EXERCISE REQUIREMENTS ▸ With the images removed, transcribe the listing that follows exactly.

RECORDED INFORMATION ▸
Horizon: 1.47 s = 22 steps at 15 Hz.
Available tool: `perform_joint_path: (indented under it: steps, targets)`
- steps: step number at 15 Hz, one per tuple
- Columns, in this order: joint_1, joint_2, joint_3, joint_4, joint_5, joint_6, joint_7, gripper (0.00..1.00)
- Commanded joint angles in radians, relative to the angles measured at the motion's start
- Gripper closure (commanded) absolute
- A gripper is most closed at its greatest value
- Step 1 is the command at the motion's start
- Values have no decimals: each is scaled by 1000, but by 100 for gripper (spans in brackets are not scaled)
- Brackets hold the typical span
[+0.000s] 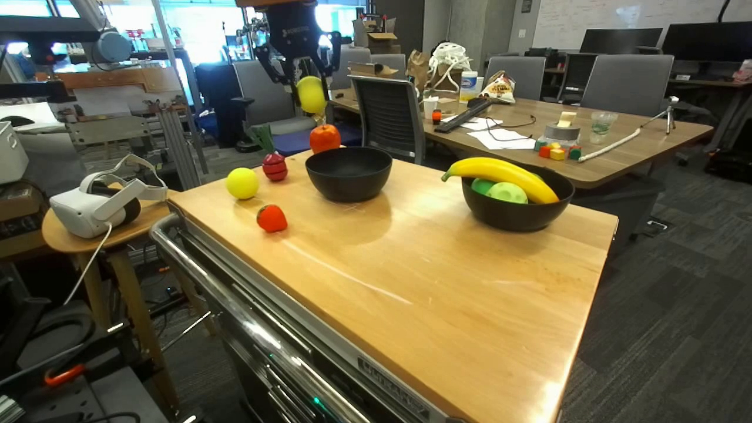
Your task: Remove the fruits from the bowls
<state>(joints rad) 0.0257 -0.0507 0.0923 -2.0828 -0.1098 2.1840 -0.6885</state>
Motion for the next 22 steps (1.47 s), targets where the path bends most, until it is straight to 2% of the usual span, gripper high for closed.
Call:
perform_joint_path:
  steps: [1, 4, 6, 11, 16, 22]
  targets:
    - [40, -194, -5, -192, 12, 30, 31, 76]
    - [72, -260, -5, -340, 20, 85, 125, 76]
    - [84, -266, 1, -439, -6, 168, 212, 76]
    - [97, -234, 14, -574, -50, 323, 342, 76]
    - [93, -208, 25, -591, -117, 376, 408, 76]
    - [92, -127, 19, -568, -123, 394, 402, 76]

OUTPUT FOR THIS TASK ▸
Horizon: 1.47 s = 22 steps at 15 Hz.
Available tool: `perform_joint_path: (indented under it: steps, targets)`
- steps: step number at 15 Hz, one per tuple
- Columns, in this order: joint_1, joint_2, joint_3, joint_4, joint_5, joint_6, joint_7, gripper (0.00..1.00)
- Commanded joint angles in radians, relative to the angles measured at the motion's start
- Gripper closure (commanded) absolute
- A gripper is most closed at its greatest value
- Step 1 is the command at the motion's start
- Values have no decimals: each is scaled by 1000, but by 100 for gripper (spans in brackets are not scaled)
- Brackets hold the typical span
[+0.000s] 
Your task: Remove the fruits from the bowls
<state>(joints rad) 0.0257 -0.0507 0.0923 -2.0828 -0.1098 2.1840 -0.6885</state>
Motion for the next 22 steps (1.47 s), targets where the path bends most, until it is straight to 2% of the usual span, gripper high for closed.
Call:
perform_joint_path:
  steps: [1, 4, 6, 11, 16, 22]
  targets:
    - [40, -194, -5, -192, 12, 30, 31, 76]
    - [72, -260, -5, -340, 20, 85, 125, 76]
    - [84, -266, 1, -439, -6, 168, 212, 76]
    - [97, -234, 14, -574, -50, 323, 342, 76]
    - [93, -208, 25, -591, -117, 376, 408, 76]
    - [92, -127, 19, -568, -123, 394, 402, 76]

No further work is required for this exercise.